大容量SDカード+予備バッテリー(予算:5,000〜12,000円)
4K・All-Intra収録は書き込み速度が遅いカードでは途中停止の原因になります。V30以上(できればV60)規格のSDカードを128GB以上で用意しましょう。予備バッテリーも1〜2本あると撮影中断を防げます。
音声品質をワンランク上げたい場合は、カメラ直付けで使えるRode VideoMicro IIもぜひ確認してみてください。コンパクトながら風切り音を抑えたカーディオイド設計で、ナレーションや屋外撮影の声録りに重宝するといわれています。
ステップアップにおすすめの機材とコスパの目安
3点セットを揃えたあとは、撮影スタイルに合わせて機材を拡張していきましょう。特に「手ブレ」と「音声収録」の強化は、視聴者の離脱率を下げる効果が高いといわれています。
- スマートフォン兼用ジンバル(15,000〜40,000円):DJI RS 4 Mini など3軸電動スタビライザーを導入すると、歩き撮りの手ブレが90%以上軽減されます。
- ワイヤレスマイク(10,000〜30,000円):インタビューやVlog向けにRODE Wireless GO IIが人気。2チャンネル同時収録で保険録りも可能です。
- LED定常光(8,000〜25,000円):室内撮影でフリッカー(ちらつき)を防ぎつつ色温度を統一できます。CRI95以上の製品を選ぶと色再現性が高まります。
コスパ優先の予算配分の目安
カメラ本体:周辺機材=6:4が理想的なバランスです。たとえば20万円の予算なら、本体12万円+周辺機材8万円(マイク・ND・ジンバルで約5万円、残りをストレージや照明に)という配分が一つの指針になります。ぜひ自分の撮影スタイルに照らして確認してみてください。
手ブレ補正に本格的に取り組みたい場合は、3軸ジンバルスタビライザーのDJI RS 3 Miniもあわせて確認してみてください。軽量コンパクトながら本格的な安定性を備えており、ミラーレス一眼との相性も良好です。
ミラーレス一眼動画設定まとめ
ここまで解説してきた内容を、撮影前に確認できるチェックリスト形式で整理します。設定漏れが1つあるだけで映像のクオリティが大きく下がることもあるため、撮影のたびに見直す習慣をつけておくと安心です。
撮影前に確認したい設定チェックリスト
- フレームレートは目的に合わせて選択(通常撮影24〜30fps/スロー用60〜120fps)

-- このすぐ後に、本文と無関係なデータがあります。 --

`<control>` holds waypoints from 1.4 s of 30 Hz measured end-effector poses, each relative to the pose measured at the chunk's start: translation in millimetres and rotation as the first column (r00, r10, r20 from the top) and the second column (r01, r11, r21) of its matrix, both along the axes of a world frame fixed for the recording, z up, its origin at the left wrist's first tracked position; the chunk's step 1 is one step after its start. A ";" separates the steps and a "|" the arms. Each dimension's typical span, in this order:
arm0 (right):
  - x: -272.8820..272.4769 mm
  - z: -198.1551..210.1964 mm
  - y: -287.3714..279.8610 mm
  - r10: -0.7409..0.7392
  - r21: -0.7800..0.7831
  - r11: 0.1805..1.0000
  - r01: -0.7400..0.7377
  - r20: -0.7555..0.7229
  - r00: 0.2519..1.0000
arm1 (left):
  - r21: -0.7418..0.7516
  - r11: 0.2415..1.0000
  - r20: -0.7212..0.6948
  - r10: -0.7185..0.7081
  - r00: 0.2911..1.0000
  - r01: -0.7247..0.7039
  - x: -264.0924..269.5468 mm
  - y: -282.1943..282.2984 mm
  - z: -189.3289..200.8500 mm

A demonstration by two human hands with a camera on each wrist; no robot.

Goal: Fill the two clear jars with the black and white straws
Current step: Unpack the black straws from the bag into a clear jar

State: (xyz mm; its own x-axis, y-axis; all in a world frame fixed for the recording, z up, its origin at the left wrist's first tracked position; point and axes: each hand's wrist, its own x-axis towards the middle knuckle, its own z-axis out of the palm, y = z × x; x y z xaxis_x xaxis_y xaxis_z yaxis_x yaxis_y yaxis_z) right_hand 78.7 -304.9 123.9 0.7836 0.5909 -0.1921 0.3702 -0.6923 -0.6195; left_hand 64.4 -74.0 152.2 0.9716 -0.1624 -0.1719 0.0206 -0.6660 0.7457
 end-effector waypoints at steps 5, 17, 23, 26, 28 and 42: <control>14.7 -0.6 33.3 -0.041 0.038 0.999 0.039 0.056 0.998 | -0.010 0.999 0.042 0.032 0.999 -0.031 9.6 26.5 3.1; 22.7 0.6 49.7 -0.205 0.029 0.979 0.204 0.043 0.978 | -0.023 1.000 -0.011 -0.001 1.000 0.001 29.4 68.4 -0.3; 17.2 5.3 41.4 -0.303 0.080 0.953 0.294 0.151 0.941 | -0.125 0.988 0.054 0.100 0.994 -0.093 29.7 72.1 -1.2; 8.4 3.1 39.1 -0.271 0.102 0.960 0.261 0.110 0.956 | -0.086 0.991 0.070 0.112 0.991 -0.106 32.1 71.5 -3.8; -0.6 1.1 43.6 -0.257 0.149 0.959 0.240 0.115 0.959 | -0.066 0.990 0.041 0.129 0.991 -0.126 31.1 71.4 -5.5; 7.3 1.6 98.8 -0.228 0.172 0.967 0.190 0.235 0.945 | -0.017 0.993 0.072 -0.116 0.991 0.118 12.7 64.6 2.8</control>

- シャッタースピードはフレームレートの2倍に設定(30fpsなら1/60秒)
- ISO感度は800〜3200の範囲を基準に明るさを調整
- ピクチャープロファイルはS-Log3またはFlat系を選択
- 手ブレ補正(IBIS)はON、動体撮影時はアクティブモードを検討
- フォーカスモードはコンティニュアスAF(追従AF)に設定
- NDフィルターは外光の強さに応じて4〜64段を使い分け
- マイクは外部マイクをホットシューまたはXLRアダプター経由で接続
- ジンバルは水平バランス調整後にモーターを起動
- 記録フォーマットは編集目的に合わせてMOVまたはMP4を選択
周辺機材はマイク・ジンバル・NDフィルターを優先的に揃えると、映像と音声の両面でクオリティが底上げされます。最初からすべてを揃える必要はなく、撮影スタイルに合わせて1点ずつ追加していくのが現実的です。
次のステップ
設定を覚えたら、実際にカフェや公園など身近な場所で5〜10分の短い映像を撮影してみましょう。編集ソフトに取り込んでカラーグレーディングを加えることで、Log撮影の素材が一気に映画的な仕上がりに変わります。撮影と編集を繰り返すことが、最短で上達するための近道といえます。